━━━━━ PROVIDED MATERIAL

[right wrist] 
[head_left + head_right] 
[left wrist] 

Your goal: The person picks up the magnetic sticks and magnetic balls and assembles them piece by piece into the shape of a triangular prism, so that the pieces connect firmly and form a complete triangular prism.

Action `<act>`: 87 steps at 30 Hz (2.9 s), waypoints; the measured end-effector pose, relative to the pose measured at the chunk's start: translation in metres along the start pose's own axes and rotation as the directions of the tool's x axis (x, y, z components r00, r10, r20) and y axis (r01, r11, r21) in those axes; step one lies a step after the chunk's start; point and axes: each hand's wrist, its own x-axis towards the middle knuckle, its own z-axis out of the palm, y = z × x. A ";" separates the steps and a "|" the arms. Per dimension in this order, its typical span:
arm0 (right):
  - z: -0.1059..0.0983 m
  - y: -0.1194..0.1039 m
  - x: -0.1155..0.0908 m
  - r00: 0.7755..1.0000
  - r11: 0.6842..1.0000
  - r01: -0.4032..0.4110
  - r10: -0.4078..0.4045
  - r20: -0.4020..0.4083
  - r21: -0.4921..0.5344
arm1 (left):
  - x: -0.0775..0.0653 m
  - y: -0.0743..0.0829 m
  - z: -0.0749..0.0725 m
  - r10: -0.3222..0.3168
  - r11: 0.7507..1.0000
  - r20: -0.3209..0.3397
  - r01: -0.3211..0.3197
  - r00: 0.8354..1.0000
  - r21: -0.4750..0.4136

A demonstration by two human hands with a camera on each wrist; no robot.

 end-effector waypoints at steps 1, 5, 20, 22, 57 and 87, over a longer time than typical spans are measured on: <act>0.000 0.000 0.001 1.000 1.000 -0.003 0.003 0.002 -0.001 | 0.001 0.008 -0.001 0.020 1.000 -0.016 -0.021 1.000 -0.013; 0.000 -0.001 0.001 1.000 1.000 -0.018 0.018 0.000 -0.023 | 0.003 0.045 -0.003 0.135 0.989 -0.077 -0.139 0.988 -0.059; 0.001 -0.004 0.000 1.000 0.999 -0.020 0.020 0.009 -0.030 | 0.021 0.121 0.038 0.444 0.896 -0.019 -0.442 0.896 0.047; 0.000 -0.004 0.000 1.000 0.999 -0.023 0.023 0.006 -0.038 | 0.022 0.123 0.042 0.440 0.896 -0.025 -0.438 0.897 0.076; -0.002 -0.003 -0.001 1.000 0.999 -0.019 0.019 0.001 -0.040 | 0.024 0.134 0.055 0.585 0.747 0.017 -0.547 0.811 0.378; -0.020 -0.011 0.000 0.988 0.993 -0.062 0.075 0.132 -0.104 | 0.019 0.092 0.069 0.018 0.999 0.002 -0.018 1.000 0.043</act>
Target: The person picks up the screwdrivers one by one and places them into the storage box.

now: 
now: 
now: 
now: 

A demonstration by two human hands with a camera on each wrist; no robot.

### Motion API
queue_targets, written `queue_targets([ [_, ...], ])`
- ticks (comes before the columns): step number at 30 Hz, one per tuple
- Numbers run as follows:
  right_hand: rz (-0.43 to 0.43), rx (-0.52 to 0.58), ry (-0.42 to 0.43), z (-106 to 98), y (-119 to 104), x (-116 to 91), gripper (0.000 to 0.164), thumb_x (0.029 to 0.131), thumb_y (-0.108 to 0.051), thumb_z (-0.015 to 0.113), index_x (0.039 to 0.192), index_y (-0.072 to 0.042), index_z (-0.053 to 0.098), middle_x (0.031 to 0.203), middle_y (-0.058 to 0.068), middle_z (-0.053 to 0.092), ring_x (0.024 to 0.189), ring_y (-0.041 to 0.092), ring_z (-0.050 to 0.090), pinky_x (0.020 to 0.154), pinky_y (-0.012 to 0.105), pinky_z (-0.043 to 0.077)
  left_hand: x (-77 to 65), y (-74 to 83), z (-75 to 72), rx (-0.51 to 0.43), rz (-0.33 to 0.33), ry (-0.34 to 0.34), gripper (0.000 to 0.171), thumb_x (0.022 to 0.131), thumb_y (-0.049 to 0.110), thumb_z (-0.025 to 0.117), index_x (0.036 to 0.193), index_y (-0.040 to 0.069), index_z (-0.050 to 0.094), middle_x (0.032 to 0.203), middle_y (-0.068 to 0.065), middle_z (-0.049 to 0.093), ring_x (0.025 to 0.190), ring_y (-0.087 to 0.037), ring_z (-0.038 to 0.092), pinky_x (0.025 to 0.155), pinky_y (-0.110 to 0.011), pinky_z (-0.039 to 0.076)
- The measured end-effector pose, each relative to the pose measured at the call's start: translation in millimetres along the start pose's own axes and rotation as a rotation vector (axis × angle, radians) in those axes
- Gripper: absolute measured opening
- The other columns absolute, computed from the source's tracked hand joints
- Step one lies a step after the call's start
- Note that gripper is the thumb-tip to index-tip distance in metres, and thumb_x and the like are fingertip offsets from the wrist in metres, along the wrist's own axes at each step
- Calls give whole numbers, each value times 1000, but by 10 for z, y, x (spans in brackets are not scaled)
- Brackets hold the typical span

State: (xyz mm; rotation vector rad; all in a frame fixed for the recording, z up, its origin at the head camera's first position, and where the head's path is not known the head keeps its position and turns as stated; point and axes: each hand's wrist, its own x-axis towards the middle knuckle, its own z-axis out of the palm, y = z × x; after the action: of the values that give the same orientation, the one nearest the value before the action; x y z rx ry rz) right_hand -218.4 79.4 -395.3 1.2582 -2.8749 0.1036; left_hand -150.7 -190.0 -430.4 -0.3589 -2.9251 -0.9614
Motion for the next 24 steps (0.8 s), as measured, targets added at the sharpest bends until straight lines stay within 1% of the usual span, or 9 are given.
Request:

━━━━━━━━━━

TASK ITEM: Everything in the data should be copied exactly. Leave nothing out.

EXERCISE OUTPUT:
[right wrist] 
[head_left + head_right] 
[left wrist] 

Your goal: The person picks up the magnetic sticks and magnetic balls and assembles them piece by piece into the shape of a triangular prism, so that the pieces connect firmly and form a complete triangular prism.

Action `<act>`: 87 steps at 30 Hz (2.9 s), waypoints; the measured end-effector pose, relative to the pose measured at the chunk's start: translation in metres along the start pose's own axes and rotation as the directions of the tool's x axis (x, y, z components r00, r10, r20) and y axis (r01, r11, r21) in those axes; step one lies a step after the chunk's start; point and axes: each hand's wrist, its own x-axis towards the middle knuckle, its own z-axis out of the palm, y = z × x. A ";" separates the steps and a "|" the arms. Per dimension in this order, its typical span:
arm0 (right):
  - z: -0.1059..0.0983 m
  - y: -0.1194..0.1039 m
  - x: -0.1155..0.0908 m
  - r00: 0.7755..1.0000
  - r11: 0.6842..1.0000
  - r01: -0.4032..0.4110
  - r10: -0.4078..0.4045
  - r20: -0.4020..0.4083
  - r21: -0.4921..0.5344
arm1 (left):
  - x: -0.0775..0.0653 m
  - y: -0.0743..0.0829 m
  - z: -0.0749..0.0725 m
  - r10: -0.3222..0.3168
  - r11: 0.7507..1.0000
  - r20: -0.3209..0.3397
  - r01: -0.3211..0.3197
  - r00: 0.8354..1.0000
  - r21: -0.4750..0.4136

A demonstration by two human hands with a camera on each wrist; no robot.

 end-effector waypoints at steps 1, 5, 20, 22, 57 and 87, over a longer time than typical spans are measured on: <act>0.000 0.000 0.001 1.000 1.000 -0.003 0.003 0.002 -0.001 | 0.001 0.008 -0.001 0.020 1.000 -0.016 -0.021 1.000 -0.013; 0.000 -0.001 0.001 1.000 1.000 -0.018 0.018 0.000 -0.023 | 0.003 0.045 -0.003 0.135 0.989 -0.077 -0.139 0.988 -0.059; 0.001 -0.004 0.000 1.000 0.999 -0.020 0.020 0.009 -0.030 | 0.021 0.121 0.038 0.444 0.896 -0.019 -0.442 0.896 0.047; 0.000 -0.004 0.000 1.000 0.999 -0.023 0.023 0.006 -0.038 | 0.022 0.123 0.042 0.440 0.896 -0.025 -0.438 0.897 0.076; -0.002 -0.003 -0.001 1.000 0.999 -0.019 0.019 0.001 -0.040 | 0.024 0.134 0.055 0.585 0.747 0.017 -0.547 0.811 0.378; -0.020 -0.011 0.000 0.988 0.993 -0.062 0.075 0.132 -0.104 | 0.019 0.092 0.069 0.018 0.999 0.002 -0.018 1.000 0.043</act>
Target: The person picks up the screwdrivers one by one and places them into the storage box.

now: 
now: 
now: 
now: 

A demonstration by two human hands with a camera on each wrist; no robot.

### Motion API
queue_targets, written `queue_targets([ [_, ...], ])`
- ticks (comes before the columns): step number at 30 Hz, one per tuple
- Numbers run as follows:
  right_hand: rz (-0.43 to 0.43), rx (-0.52 to 0.58), ry (-0.42 to 0.43), z (-106 to 98), y (-119 to 104), x (-116 to 91), gripper (0.000 to 0.164), thumb_x (0.029 to 0.131), thumb_y (-0.108 to 0.051), thumb_z (-0.015 to 0.113), index_x (0.039 to 0.192), index_y (-0.072 to 0.042), index_z (-0.053 to 0.098), middle_x (0.031 to 0.203), middle_y (-0.058 to 0.068), middle_z (-0.053 to 0.092), ring_x (0.024 to 0.189), ring_y (-0.041 to 0.092), ring_z (-0.050 to 0.090), pinky_x (0.020 to 0.154), pinky_y (-0.012 to 0.105), pinky_z (-0.043 to 0.077)
  left_hand: x (-77 to 65), y (-74 to 83), z (-75 to 72), rx (-0.51 to 0.43), rz (-0.33 to 0.33), ry (-0.34 to 0.34), gripper (0.000 to 0.171), thumb_x (0.022 to 0.131), thumb_y (-0.049 to 0.110), thumb_z (-0.025 to 0.117), index_x (0.036 to 0.193), index_y (-0.040 to 0.069), index_z (-0.050 to 0.094), middle_x (0.032 to 0.203), middle_y (-0.068 to 0.065), middle_z (-0.049 to 0.093), ring_x (0.025 to 0.190), ring_y (-0.087 to 0.037), ring_z (-0.038 to 0.092), pinky_x (0.025 to 0.155), pinky_y (-0.110 to 0.011), pinky_z (-0.039 to 0.076)
- The measured end-effector pose, each relative to the pose measured at the call's start: translation in millimetres along the start pose's own axes and rotation as a rotation vector (axis × angle, radians) in those axes
- Gripper: absolute measured opening
- The other columns absolute, computed from the source's tracked hand joints
- Step one lies a step after the call's start
- Note that gripper is the thumb-tip to index-tip distance in metres, and thumb_x and the like are fingertip offsets from the wrist in metres, along the wrist's own axes at each step
- Calls give whole numbers, each value times 1000, but by 10 for z, y, x (spans in brackets are not scaled)
- Brackets hold the typical span

State: (xyz mm; rotation vector rad; all in a frame fixed for the recording, z up, its origin at the head camera's first position, and where the head's path is not known the head keeps its position and turns as stated; point and axes: each hand's wrist, its own x-axis towards the middle knuckle, its own z-axis out of the palm, y = z × x; after the action: of the values that give the same orientation, the one nearest the value before the action; x y z rx ry rz) right_hand -218.4 79.4 -395.3 1.2582 -2.8749 0.1036; left_hand -150.7 -190.0 -430.4 -0.3589 -2.9251 -0.9614
Motion for the next 24 steps (0.8 s), as measured, targets added at the sharpest bends until straight lines stay within 1% of the usual span, or 9 are given.
Request:

What the exercise asked for is now complete.